A quick look at Recommendation Systems

Ogulcan Ertunc
7 min readMar 17, 2021
Photo by Dollar Gill on Unsplash

No matter how much we are not aware of the recommendation systems in our daily life, they are services that are almost instant and can direct us when necessary. However, recommendation systems are basically created to predict what users might like, what they need and present them to users when there are many options available.

When there are too many options, they quickly present them to the user by running in the background and indexing them, rather than processing them and keeping the user waiting.

Although creating a simple recommendation system is thought to be quite simple, the difficult part of this is to establish a suggestion system that is logical, can affect the user, and can add value / earn money thanks to this service. For example, why are all recommendation system instances always giving Amazon, Google, Netflix or Spotify? Because the investment made by these companies in this business is so consistent that while increasing the quality of the service they provide, it also provides them with a return.

Photo by Charles Deluvio on Unsplash

Recommendation systems cover a wide range of fields and can be created using a variety of techniques, from simple to highly complex. While complex recommendation systems can be created with different techniques (eg deep learning, using unstructured data, etc.). As such, they are well suited for the artificial intelligence world and more specifically for unsupervised learning; However, we can do these operations to a certain extent in a rule-based manner. As users continue to consume content and provide more data, these systems can be built to provide better and better recommendations.

Now that we have an introduction to a short topic, let’s look at the basic recommendation systems:

  • Simple recommendations
    - General recommendations made with business knowledge or simple techniques.
    - The top-rated categories of the category are systems based on recommending bestsellers or trending ones.
  • Association Rule Learning
  • Content-Based (Filtering)
    - Neighborhood Methods
    - Correlation, Distance, etc...
    - To recommend from users who generally have similar preferences.
  • Collaborative Filtering
    - User-Based
    - Item-Based
  • and maybe the Hybrit Advice System.

These systems can work very useful depending on their location, but it would not be wrong to say that the most important two are Content-Based and Collaborative Filtering. Therefore, a detailed explanation for these two species would be more helpful.

Content-Based

Photo by Austin Chan on Unsplash

Content-based systems also make recommendations based on the user’s history, and often the success rate is poor if there is not enough data for the user. However, as the amount of data belonging to the user increases, the system's success increases. We can divide content-based systems into 4:

  • By Content:
    It is the best-known and most basic contextual recommendation system.
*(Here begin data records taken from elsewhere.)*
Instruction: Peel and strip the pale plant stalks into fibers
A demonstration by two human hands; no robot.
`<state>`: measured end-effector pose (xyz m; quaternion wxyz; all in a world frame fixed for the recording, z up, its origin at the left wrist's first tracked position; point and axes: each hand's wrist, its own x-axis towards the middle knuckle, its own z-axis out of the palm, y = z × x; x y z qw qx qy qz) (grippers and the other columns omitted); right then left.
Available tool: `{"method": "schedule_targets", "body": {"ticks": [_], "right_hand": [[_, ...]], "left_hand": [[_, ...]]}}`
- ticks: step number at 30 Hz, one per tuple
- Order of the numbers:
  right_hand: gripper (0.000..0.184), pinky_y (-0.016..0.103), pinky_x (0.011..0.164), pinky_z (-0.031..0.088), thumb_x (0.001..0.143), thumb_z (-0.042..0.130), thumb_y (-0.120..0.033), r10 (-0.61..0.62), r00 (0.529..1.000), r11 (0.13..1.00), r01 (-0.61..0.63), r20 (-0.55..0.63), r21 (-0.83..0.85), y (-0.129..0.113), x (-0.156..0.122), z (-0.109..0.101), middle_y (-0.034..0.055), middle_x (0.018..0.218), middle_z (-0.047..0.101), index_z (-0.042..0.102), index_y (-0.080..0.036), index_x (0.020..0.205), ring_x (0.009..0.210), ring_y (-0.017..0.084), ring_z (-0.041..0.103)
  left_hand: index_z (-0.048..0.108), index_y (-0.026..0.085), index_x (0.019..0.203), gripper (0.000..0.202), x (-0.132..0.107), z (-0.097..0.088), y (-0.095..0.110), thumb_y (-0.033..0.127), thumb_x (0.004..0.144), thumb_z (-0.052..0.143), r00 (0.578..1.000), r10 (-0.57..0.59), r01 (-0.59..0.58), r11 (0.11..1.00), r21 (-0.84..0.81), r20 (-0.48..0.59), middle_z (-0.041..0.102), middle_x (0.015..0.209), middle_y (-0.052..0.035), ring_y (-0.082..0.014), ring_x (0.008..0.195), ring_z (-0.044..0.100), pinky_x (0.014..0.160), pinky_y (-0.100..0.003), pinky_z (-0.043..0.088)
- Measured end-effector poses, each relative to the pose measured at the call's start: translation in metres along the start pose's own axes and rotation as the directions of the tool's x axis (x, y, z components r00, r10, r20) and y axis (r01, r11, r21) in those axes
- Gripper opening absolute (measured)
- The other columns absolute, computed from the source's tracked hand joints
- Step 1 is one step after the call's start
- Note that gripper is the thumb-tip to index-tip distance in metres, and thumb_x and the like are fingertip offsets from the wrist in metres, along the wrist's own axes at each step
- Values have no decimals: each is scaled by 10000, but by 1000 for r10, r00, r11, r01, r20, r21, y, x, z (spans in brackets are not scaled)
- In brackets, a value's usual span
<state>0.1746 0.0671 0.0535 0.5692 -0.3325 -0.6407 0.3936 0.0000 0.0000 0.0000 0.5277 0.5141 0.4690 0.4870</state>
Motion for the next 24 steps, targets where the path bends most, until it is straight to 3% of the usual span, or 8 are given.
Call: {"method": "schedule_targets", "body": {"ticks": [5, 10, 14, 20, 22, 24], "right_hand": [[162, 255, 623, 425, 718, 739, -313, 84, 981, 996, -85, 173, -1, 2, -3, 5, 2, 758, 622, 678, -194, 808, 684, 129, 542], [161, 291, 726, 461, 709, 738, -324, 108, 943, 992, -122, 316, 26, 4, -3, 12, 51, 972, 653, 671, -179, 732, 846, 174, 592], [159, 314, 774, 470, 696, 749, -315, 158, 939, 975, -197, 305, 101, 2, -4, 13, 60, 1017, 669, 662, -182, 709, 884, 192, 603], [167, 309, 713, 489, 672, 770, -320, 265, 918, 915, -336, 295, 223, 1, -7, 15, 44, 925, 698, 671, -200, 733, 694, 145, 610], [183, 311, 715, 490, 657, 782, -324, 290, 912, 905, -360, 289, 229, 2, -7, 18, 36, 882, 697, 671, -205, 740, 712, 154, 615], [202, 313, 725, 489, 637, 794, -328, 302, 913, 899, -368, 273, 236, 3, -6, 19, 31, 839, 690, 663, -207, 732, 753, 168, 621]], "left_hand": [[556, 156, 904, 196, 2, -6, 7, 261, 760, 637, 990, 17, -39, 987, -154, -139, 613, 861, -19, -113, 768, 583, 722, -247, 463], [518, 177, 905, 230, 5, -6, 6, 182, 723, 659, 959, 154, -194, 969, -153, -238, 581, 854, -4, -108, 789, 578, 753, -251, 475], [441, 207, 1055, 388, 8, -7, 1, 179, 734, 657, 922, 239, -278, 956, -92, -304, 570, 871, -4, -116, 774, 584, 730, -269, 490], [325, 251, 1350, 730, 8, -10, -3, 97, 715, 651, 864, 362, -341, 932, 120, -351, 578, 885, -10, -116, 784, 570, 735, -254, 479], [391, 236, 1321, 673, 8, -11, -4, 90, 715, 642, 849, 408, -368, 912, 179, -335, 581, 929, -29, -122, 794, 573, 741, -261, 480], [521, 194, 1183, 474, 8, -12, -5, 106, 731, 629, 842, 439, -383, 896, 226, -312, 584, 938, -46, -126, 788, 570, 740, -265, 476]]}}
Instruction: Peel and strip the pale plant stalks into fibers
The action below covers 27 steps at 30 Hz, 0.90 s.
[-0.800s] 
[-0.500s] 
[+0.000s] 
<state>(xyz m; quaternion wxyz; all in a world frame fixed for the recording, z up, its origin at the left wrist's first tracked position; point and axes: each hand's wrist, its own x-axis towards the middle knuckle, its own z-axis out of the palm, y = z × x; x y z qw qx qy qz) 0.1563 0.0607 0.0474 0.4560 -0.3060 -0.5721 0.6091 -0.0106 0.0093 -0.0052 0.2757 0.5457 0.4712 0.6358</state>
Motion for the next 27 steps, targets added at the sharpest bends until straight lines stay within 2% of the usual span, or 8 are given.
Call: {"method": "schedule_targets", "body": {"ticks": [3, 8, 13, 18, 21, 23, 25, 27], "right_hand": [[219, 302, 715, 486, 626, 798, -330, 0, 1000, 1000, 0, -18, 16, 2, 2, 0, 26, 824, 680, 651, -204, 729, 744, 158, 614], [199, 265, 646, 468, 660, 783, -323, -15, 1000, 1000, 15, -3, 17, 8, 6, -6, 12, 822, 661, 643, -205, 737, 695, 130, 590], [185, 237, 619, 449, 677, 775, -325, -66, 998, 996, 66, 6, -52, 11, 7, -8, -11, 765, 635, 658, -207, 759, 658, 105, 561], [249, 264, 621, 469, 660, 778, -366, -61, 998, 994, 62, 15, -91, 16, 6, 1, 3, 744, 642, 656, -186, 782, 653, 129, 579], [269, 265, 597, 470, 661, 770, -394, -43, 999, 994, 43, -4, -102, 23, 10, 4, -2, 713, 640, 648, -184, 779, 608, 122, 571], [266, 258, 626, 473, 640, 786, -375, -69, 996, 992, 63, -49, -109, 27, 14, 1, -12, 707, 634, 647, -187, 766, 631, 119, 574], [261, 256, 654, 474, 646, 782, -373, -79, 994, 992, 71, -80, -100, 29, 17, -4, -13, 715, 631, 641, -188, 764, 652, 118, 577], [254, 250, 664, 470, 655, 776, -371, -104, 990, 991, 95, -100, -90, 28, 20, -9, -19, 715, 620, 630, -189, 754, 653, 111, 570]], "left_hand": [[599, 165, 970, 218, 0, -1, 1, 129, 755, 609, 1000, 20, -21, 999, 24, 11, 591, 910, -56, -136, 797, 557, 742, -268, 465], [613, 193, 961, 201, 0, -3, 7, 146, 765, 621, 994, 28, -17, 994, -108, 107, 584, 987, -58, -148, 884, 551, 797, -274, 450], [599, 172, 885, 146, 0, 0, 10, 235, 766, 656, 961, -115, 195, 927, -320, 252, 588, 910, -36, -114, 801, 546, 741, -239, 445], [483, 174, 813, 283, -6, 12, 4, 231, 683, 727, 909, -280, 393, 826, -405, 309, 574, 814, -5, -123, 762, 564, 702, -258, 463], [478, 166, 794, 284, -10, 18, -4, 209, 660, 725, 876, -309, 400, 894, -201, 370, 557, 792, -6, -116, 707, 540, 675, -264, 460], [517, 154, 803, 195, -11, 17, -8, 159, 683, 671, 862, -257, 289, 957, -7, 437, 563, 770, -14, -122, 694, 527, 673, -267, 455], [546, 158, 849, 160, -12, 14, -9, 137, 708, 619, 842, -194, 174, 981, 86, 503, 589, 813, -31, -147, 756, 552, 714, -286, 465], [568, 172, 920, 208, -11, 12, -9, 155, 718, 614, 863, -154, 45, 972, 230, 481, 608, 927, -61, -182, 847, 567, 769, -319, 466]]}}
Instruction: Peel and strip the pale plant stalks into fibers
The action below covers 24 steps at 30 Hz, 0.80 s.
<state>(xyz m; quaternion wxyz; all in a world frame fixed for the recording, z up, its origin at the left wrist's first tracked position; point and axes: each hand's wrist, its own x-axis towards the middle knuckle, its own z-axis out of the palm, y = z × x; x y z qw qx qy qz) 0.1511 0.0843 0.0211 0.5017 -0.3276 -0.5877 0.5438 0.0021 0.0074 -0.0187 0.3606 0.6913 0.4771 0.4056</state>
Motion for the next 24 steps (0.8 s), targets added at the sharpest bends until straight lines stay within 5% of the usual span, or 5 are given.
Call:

It focuses on suggesting content, similar to the previously preferred product or ingredient. However, for this, the product/service must be in a structure that contains content information.
  • Popular Content:
    It aims to highlight the product by using its special features in order to make the product/service attractive to a wide audience by using its popularity. It can be built with attributes like hype, price, feature, and popularity. This is generally preferred for new content.
  • Latent (Hidden) Factor Modeling:
    Unlike the content similarity approach, it tries to reveal the user’s personal interests, habits, and shopping style and reveal information focused on individual characteristics. For this, the user’s information must be obtained from different angles.
  • Subject Modeling:
    Basically, this modeling is a focused version of Hidden Factor Modeling for a specific purpose. Interests can be extracted by analyzing unstructured text to identify certain characteristics of the user. For example, reviewing reviews/comments instead of looking at the service/product purchase history.

Collaborative Filtering

Photo by Taras Shypka on Unsplash

It is a filtering suggestion based on similar actions of different people with characteristics in their own history.

  • User-Based Filtering:
    This strategy involves comparing users’ backgrounds and grouping similar users. By grouping, the target audience is assigned to the recipient and a suggestion is made, but it is helpful to quickly give advice to a user with little information about it.
  • Item-Based Filtering:
    This strategy, in which we look at items rather than users, aims to make a grouping of items. In other words, suggestions are made to the potential user among the groups created among the products in that group.

We can also make hybrid modeling by mixing these two methods. I will try to show this in the sample project.

If you want to access the project repo, you can click here.

Case Study & Descriptions

For Case, I used MovieLens 20M Dataset dataset available in Kaggle.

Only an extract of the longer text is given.